Virtual truth (chapter 1)

by Deborah Volk on April 13th, 2009

I saw a note by Mark Wilcox on his blog regarding Oracle Virtual Directory (OVD) and SharePoint. Mark's note details how among other things OVD could be used to provide a unified LDAP-based view of users in multiple Active Directory forests not bound by a trust mechanism. If you've ever encountered SharePoint and multiple forests, the OVD solution is priceless (ok, they might charge a little per processor). This made me think about other interesting use cases for using a virtual directory but before going to outer edges of the galaxy, I'll cover the basic scenario first.

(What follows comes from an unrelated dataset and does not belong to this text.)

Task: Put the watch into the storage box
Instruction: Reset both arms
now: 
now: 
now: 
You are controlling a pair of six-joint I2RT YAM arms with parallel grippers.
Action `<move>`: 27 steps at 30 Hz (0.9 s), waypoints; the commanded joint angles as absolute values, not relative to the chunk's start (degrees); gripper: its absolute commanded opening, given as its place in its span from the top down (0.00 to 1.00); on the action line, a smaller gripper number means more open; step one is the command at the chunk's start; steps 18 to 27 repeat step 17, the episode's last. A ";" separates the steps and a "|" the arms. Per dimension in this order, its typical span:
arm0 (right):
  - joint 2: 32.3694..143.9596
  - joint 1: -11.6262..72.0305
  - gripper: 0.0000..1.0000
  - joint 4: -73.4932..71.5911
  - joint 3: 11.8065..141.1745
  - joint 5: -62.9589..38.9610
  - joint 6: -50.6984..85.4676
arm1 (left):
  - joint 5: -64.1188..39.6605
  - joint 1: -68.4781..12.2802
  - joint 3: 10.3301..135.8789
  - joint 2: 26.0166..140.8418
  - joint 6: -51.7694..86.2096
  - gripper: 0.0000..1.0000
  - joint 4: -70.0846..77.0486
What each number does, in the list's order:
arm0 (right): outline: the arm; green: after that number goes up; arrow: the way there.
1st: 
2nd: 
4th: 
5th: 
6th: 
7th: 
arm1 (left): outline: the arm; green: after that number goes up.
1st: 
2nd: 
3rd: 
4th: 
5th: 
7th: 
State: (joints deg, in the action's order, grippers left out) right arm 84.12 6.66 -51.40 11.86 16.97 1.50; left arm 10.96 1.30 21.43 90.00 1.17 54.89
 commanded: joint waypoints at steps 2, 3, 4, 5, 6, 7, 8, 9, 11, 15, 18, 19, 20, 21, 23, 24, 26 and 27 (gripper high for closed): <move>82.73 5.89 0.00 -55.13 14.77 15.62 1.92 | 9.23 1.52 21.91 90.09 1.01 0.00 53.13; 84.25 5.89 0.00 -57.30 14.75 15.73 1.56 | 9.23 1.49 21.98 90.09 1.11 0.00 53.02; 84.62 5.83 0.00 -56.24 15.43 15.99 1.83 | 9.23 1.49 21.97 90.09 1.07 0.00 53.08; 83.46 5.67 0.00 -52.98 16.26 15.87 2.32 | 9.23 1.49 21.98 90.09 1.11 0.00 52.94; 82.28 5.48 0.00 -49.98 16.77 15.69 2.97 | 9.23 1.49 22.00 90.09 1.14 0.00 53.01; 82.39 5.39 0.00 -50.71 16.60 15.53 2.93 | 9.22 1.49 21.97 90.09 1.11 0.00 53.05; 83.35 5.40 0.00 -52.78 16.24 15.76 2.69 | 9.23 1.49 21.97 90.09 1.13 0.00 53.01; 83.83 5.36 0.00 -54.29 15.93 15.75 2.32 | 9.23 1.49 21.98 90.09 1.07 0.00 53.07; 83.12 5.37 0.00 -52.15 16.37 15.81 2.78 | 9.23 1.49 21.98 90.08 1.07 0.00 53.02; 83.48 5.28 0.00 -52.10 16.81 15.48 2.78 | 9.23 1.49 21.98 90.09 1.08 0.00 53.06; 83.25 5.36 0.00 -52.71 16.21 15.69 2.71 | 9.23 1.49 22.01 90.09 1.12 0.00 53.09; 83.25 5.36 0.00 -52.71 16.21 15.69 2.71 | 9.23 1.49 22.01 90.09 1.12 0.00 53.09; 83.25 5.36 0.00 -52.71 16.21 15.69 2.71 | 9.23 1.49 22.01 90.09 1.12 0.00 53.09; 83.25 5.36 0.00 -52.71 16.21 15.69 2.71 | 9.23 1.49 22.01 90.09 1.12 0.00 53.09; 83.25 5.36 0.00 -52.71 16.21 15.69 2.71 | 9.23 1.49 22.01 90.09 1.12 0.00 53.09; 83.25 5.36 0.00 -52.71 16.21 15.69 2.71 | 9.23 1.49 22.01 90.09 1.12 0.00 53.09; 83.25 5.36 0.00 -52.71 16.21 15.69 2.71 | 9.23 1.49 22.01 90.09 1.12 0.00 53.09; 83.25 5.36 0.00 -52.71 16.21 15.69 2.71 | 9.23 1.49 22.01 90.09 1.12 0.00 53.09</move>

We'll use our favorite El Caro Corp as a hypothetical guinea pig for our Gedankenexperiment. El Caro has grown from a small business to a large corporation and as a result of this wild (some might say unrepentant) growth, it has a number of enterprise applications. El Caro's go-to market strategy is based on partners who resell El Caro's products. Thus, El Caro has a CRM app where it tracks partners and related sales opportunities with product SKUs, a Master Data Management (MDM) system that contains all product SKUs, corresponding product names/descriptions and configurations of these products that El Caro offers to the market and finally a Sales Compensation (SC) tool that works out the commission due to the partner based on a sale of a product SKU by the partner.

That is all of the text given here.